Exercise description: Lines from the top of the listing down to the one with "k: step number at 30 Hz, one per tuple", inclusive, are to be copied exactly.

Data shown Start Marker

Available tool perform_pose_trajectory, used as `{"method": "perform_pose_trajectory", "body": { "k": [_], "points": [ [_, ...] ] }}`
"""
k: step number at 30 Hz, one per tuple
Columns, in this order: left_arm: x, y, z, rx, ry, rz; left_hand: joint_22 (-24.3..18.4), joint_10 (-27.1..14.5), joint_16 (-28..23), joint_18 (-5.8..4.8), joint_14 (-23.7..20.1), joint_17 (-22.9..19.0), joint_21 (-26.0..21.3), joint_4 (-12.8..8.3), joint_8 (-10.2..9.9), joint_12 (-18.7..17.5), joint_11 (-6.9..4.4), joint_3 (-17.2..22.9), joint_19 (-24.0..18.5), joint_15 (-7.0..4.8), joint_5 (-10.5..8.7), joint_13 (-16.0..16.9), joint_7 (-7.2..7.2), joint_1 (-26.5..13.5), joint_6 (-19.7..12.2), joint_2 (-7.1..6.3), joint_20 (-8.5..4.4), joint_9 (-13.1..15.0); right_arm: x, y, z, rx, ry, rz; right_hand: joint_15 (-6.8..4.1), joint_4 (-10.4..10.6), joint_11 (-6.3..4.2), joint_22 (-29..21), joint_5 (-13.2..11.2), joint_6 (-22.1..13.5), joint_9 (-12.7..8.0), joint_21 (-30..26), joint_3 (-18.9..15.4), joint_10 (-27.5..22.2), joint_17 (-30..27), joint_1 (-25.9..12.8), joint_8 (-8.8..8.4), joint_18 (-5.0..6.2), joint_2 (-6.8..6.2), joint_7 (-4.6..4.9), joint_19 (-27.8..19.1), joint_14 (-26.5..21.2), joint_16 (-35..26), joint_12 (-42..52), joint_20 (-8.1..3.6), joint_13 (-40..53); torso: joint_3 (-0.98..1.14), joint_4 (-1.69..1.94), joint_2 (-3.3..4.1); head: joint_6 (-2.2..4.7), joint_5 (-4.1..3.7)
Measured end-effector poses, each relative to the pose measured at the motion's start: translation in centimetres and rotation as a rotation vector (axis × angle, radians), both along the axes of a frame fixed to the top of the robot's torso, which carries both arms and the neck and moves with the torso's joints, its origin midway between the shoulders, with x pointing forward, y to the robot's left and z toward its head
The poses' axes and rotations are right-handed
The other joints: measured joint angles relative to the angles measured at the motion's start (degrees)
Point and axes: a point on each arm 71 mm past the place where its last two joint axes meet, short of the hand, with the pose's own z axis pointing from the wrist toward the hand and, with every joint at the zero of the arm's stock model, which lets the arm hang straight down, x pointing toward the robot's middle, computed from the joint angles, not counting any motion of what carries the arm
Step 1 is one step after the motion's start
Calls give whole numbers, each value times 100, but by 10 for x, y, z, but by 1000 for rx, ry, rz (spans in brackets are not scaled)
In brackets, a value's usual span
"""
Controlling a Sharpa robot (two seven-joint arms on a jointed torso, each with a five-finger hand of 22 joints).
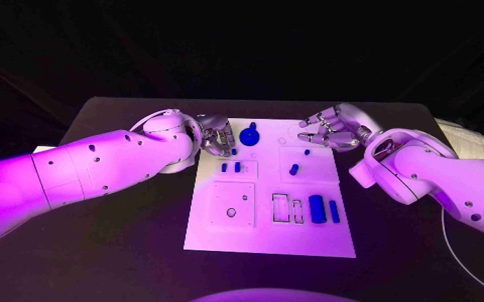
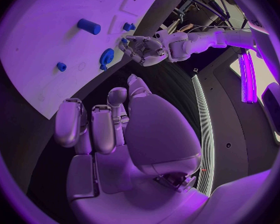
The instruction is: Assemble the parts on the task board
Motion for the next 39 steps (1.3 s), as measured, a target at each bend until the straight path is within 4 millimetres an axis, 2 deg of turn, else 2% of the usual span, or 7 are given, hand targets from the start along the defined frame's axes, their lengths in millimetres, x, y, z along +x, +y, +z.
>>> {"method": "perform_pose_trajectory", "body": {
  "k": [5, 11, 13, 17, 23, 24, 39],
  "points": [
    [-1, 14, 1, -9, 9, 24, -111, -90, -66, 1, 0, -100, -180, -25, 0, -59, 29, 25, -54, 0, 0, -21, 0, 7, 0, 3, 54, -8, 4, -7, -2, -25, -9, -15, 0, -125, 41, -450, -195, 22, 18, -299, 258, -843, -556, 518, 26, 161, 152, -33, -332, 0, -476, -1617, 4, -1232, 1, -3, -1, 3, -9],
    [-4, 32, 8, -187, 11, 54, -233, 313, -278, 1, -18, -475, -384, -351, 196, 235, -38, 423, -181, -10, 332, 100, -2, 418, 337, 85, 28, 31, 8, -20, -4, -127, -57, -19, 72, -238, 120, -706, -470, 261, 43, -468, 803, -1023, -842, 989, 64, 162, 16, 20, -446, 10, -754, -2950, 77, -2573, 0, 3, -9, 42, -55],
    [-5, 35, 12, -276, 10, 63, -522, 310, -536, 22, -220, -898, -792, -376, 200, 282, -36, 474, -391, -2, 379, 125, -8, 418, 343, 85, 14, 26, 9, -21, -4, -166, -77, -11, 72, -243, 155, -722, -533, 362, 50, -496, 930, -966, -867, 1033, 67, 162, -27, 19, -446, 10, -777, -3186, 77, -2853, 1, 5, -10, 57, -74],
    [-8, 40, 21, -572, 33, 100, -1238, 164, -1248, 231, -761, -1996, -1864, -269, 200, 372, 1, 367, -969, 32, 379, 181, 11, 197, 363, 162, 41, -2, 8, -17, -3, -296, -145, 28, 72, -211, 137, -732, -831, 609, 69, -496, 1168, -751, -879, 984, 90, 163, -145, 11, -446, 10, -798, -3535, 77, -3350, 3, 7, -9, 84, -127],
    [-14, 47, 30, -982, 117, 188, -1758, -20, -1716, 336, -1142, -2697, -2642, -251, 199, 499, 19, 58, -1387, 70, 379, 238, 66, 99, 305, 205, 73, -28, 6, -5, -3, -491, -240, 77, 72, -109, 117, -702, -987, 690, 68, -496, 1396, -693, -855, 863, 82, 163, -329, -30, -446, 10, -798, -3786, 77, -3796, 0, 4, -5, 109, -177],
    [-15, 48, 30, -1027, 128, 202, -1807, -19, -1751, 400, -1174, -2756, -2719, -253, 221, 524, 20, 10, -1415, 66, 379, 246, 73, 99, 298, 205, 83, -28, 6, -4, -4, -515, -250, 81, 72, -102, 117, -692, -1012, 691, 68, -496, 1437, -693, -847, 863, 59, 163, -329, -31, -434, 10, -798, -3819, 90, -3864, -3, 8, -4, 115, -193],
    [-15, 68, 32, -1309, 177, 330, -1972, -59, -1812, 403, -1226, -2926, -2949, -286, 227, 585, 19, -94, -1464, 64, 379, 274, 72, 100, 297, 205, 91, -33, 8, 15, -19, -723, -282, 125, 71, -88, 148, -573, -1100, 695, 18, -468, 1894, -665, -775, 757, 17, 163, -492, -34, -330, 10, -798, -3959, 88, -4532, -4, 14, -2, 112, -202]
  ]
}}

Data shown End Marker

Task result:
Available tool perform_pose_trajectory, used as `{"method": "perform_pose_trajectory", "body": { "k": [_], "points": [ [_, ...] ] }}`
"""
k: step number at 30 Hz, one per tuple

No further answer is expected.